Traditional Chinese herbs have been used to prevent and treat viral
infections for hundreds of years and are popular around the world due to
their good tolerance. AS-IV is a natural compound with multi-target
therapeutic properties extracted from Radix Astragali , which has
a good antiviral effect on hepatitis B virus [30], Coxsackie virus,
[31,32] and dengue virus [33], etc. Its antiviral function has
also been widely verified in respiratory diseases [25,34,35].

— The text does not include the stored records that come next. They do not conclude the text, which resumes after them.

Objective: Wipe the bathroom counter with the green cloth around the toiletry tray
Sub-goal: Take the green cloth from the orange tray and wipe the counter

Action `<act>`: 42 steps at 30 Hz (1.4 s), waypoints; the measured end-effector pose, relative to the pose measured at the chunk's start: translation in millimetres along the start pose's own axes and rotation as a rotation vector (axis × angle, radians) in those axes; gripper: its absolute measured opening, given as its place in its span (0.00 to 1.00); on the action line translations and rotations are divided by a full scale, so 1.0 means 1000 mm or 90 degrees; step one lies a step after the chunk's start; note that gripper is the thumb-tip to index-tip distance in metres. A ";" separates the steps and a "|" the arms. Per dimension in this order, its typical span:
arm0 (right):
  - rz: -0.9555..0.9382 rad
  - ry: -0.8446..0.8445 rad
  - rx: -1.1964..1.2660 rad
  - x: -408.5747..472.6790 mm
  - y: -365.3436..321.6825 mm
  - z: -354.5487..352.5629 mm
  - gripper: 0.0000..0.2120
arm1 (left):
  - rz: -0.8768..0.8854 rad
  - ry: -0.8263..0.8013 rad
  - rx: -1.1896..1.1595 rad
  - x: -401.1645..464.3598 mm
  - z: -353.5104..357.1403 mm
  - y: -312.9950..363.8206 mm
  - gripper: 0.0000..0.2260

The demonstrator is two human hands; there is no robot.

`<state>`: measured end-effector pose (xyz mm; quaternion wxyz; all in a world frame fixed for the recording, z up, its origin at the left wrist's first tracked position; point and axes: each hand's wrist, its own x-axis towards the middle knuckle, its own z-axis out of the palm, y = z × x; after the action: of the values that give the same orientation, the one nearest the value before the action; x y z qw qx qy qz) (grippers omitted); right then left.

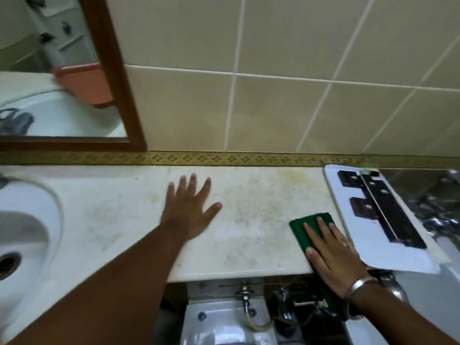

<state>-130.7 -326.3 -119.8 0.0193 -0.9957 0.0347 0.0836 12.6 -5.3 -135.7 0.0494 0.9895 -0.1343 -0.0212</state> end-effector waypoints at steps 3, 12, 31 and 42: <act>0.102 -0.002 0.013 0.036 -0.015 -0.001 0.29 | -0.007 -0.011 0.027 0.010 0.009 0.001 0.35; 0.410 0.061 0.151 0.172 -0.043 -0.025 0.30 | -0.001 -0.009 0.021 0.011 0.006 0.002 0.35; 0.176 0.056 0.075 0.135 -0.026 -0.007 0.31 | -0.009 -0.032 -0.009 0.010 0.003 0.004 0.35; -0.108 0.061 0.026 0.102 -0.055 0.000 0.28 | -0.012 -0.038 0.001 0.011 0.005 0.003 0.34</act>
<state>-25.9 -278.6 -135.0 0.0449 -0.9973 -0.0471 0.0333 22.4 -11.4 -140.3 0.0440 0.9897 -0.1261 -0.0512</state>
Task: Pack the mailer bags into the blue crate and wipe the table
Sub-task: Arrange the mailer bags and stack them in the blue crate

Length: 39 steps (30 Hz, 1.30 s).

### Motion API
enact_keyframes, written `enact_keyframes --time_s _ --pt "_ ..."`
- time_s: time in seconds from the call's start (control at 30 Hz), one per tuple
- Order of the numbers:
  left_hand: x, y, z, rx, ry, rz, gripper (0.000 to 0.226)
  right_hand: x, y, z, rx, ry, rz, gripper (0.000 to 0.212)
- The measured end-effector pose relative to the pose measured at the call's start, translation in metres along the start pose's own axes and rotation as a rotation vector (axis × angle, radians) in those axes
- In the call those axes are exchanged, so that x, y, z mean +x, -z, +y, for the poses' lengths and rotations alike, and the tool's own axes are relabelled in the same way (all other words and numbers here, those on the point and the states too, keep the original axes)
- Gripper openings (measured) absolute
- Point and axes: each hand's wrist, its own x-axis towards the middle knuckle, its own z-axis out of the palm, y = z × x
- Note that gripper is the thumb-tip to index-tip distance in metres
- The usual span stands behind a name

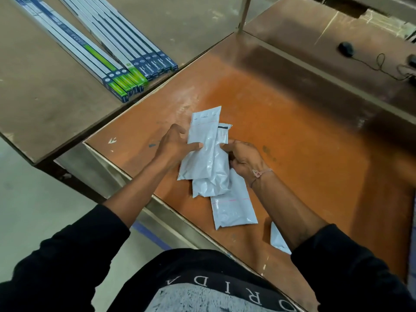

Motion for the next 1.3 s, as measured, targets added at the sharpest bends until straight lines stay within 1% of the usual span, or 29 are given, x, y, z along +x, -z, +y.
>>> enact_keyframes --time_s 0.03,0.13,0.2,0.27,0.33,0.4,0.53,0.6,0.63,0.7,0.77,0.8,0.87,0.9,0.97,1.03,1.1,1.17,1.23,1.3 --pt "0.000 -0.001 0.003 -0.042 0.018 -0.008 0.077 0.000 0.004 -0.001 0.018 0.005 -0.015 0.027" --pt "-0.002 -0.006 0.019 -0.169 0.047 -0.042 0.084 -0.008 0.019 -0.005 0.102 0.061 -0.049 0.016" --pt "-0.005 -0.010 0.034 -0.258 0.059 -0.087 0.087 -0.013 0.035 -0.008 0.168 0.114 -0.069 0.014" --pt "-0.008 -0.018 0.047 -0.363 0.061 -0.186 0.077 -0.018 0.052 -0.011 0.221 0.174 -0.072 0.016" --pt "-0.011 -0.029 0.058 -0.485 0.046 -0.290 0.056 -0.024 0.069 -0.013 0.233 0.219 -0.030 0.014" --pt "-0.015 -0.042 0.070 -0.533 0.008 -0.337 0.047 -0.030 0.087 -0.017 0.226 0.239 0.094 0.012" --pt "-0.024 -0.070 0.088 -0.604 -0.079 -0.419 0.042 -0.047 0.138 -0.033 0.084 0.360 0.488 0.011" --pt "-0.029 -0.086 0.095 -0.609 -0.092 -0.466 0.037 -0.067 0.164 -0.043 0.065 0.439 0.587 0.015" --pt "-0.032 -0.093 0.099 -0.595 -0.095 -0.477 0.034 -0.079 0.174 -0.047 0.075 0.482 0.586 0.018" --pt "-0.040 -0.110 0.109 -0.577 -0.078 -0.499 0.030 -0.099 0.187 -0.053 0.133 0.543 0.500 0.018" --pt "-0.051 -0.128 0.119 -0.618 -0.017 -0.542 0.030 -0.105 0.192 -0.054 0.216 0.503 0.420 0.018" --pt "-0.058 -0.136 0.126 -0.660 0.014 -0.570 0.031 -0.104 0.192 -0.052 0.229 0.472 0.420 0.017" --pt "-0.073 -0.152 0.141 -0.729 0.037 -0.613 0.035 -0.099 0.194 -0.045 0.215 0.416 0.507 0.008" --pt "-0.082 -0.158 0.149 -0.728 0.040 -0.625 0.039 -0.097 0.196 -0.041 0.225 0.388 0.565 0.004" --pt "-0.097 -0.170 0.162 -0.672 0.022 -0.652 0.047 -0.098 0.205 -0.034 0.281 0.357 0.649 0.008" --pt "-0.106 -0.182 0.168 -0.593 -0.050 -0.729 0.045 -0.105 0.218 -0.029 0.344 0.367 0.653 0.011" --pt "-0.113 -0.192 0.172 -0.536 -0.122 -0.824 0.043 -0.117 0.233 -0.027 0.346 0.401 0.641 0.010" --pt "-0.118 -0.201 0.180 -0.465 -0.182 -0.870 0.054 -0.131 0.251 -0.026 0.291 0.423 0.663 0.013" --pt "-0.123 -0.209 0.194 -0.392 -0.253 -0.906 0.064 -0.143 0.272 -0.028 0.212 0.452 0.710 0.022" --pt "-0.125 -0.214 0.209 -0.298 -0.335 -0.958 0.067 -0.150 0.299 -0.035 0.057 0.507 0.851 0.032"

Although Zhang et al. found that AS-IV reduces the level of IL-1β in
influenza virus infection, the specific mechanism of action of AS-IV in
influenza virus infection remains unclear. Here, we further investigated
the effect of AS-IV on influenza virus infection and its underlying
mechanism which may contribute to the application of AS-IV and its
analogues in the therapy of severe viral pneumonia.
ROS is a by-product of biological aerobic metabolism and a general term
for a class of oxygen-containing and active substances. The balance of
oxidative and antioxidant mechanisms is the key to maintaining ROS
levels during physiological metabolism. Appropriate levels of
intracellular ROS are necessary for signal transduction and apoptosis
during cell growth, but excessive accumulation of ROS can cause
oxidative stress leading to cell death [36,37]. After infecting the
host, the influenza virus reduces and consumes the antioxidant oxidase
activity of TAC, GPX, SOD, CAT, and other antioxidant systems, thereby
increasing the ROS content in the body, leading to the occurrence of
oxidative stress [38-40]. Antioxidant enzymes can terminate free
radical chain reactions, and MDA is the end product of free radical
chain reactions and is widely used to measure the degree of oxidation
deterioration in biological systems [41]. Our results showed that
compared with the NC group, influenza virus infection decreased the
activities of TAC, SOD, GPX, and CAT in A549 cells, and significantly
increased MDA and ROS levels, suggesting that influenza virus infection
induced oxidative stress injury of A549 cells. After AS-IV treatment
TAC, GPX, SOD, and CAT were significantly increased, while MDA and ROS
levels were significantly decreased, suggesting that AS-IV has a strong
antioxidant effect. These data indicate that AS-IV also exhibits the
ability to inhibit ROS and antioxidants in influenza virus infection.
Our subsequent experiments showed that the mRNA and protein levels of
NLRP3 were significantly increased in A549 cells after influenza virus
infection, and its downstream Caspase-1, IL-18, and IL-1β were also
increased. When AS-IV inhibited intracellular ROS levels in a
dose-dependent manner, intracellular NLRP3, Caspase-1, IL-18, and IL-1β
levels were all reduced in a dose-dependent manner. Our data demonstrate
that AS-IV may inhibit influenza virus-induced inflammation mediated by
the ROS/NLRP3/Caspase-1 signaling pathway in vitro .
In vivo , we selected poly
(I: C) to simulate viral infection in mice. Poly (I: C) is a
double-stranded RNA analog that can cause lung inflammation,
interstitial edema, bronchiolar epithelial hypertrophy, and lung
function changes in mice, and can induce pro-inflammatory factors IL-6,
TNF-α, Elevated levels of IL-1β and IL-8 and increased inflammatory
cells [42,43]. Our results showed that the lung tissue structure of
mice in the poly (I: C) group was severely damaged, and the pathological
score and lung index were significantly increased compared with the
normal control group. While in the therapy group, AS-IV significantly
alleviated the destruction of lung tissue structure and decreased the
pathological score and lung index of mice. These results demonstrate
that AS-IV can effectively attenuate viral lung injury.